Some people fertilize their orchids using things from the kitchen, like coffee, milk, or even bananas.
However, not anything natural is a good fertilizer for indoor orchids, which are mostly epiphytic (or orchids that do not grow in soil).
Since most orchids do not grow like most plants in soil, a good natural fertilizer should be water-based without solids and is well fermented for immediate nutrient uptake. It’s a myth to put coffee, egg shells, milk, rice water, etc. to an orchid and expect it to absorb nutrients like humans.
This article will first debunk the myth of some of the frequently recommended natural orchid fertilizers. I will also explain the type of natural fertilizers that really works for orchids and provide a tried-and-true DIY fertilizer recipe that I have used to successfully produce healthy orchids with big blooms.

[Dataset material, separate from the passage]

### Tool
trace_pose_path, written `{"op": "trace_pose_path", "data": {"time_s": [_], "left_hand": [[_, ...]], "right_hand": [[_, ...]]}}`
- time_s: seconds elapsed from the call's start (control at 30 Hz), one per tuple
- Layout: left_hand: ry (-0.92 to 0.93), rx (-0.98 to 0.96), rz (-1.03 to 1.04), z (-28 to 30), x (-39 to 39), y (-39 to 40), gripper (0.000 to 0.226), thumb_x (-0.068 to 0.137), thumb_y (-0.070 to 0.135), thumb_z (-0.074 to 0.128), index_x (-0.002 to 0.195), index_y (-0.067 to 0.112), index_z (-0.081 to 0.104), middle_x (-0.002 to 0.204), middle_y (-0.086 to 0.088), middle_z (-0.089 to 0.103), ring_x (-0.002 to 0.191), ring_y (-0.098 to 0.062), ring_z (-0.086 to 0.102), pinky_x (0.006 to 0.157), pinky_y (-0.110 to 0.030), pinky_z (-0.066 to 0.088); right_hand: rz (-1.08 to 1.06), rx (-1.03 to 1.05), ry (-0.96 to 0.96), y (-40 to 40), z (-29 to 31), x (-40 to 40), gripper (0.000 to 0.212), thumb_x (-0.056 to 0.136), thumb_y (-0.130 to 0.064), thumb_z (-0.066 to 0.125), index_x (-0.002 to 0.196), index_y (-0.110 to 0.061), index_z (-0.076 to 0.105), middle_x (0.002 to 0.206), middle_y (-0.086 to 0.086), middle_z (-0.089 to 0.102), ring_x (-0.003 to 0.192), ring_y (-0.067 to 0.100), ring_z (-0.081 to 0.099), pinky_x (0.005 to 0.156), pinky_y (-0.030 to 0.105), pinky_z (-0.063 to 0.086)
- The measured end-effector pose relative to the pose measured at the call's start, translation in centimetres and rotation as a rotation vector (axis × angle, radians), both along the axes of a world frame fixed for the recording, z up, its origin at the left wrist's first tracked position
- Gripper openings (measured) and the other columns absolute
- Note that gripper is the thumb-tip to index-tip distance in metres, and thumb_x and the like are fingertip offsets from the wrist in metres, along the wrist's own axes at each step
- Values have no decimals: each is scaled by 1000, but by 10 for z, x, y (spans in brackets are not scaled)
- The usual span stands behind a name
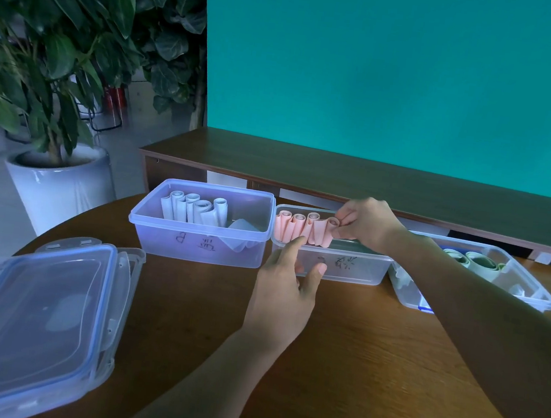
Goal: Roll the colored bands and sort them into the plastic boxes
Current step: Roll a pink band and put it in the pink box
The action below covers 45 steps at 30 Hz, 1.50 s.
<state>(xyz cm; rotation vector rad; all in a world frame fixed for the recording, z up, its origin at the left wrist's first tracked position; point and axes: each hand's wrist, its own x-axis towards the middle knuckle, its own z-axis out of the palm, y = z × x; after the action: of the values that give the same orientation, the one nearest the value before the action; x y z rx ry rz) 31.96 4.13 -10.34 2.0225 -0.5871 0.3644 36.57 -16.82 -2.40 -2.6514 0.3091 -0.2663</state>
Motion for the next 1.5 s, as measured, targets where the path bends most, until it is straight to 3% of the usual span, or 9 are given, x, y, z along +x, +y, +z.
{"op": "trace_pose_path", "data": {"time_s": [0.1, 0.43, 0.57, 0.73, 0.9, 1.17, 1.27, 1.37, 1.5], "left_hand": [[-3, -2, 4, 0, 0, 1, 59, 96, 53, 55, 150, 30, 43, 127, 7, 64, 109, -10, 63, 79, -12, 52], [-11, -4, 4, 2, -2, 1, 59, 96, 52, 55, 149, 30, 42, 130, 7, 62, 112, -12, 63, 80, -13, 53], [-1, -8, 0, 2, -3, 1, 60, 96, 53, 54, 150, 30, 40, 127, 8, 62, 111, -12, 63, 66, 0, 44], [-10, -6, 6, 2, -3, 1, 60, 96, 54, 54, 150, 31, 40, 128, 7, 62, 110, -11, 63, 83, -17, 54], [-11, -9, 7, 3, -3, 1, 60, 96, 53, 54, 150, 31, 41, 130, 8, 62, 111, -8, 62, 79, -10, 49], [-78, -81, 73, 6, -6, 6, 54, 98, 47, 55, 148, 30, 45, 135, 8, 62, 115, -7, 63, 80, -22, 60], [-95, -145, 178, 12, -2, 19, 47, 98, 39, 57, 144, 28, 50, 126, 9, 66, 108, -4, 65, 74, -16, 59], [-85, -220, 345, 19, 5, 38, 43, 100, 40, 54, 140, 25, 53, 109, 14, 63, 96, 0, 62, 67, -4, 47], [-27, -372, 485, 20, 13, 56, 39, 100, 36, 57, 136, 22, 56, 91, 17, 58, 71, 10, 54, 62, -8, 46]], "right_hand": [[16, 5, -12, 2, 1, -1, 25, 84, -23, 82, 108, -17, 74, 103, 2, 74, 88, 15, 68, 83, 29, 57], [21, -8, -17, 3, 1, -2, 23, 90, -26, 76, 111, -18, 73, 110, 4, 73, 91, 17, 68, 87, 32, 57], [19, 3, -8, 3, 2, -2, 24, 89, -25, 76, 112, -18, 72, 107, 2, 73, 89, 14, 67, 78, 25, 54], [10, 23, -7, 0, 5, -4, 32, 85, -25, 80, 114, -15, 72, 102, -1, 73, 89, 11, 66, 66, 11, 44], [8, 0, 7, -2, 8, -6, 35, 84, -22, 82, 116, -14, 72, 108, 1, 74, 93, 12, 68, 76, 16, 48], [53, -16, -136, 22, 30, -10, 33, 88, -23, 79, 118, -14, 70, 102, -1, 70, 97, 16, 65, 96, 27, 49], [161, -56, -188, 56, 39, -5, 28, 89, -26, 77, 113, -13, 72, 99, -1, 69, 92, 12, 63, 92, 22, 49], [273, -93, -176, 94, 42, 6, 22, 90, -31, 76, 104, -15, 75, 95, -1, 70, 88, 11, 63, 88, 21, 48], [335, -155, -112, 137, 38, 29, 15, 91, -29, 73, 99, -16, 77, 98, 3, 75, 91, 17, 67, 87, 26, 51]]}}
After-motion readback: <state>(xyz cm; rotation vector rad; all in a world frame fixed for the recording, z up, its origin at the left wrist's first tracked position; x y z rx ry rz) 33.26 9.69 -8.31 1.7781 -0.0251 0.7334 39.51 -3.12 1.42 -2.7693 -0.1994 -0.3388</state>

What makes a GOOD natural fertilizer for orchids?
Natural fertilizing is much more than just dumping an organic substance to our plants. It requires a holistic eco-system with healthy communities of micro-organisms, the right temperature, moisture, pH, and time to break down large molecules of nutrients in organic materials into smaller chemical molecules before they can be absorbed by the roots of the plant.
The principle behind organic fertilizing is to feed the soil, instead of the plants. We provide enough organic substances to feed the microbes living around the roots so they can digest the food and break it down into nutrients slowly for the plants.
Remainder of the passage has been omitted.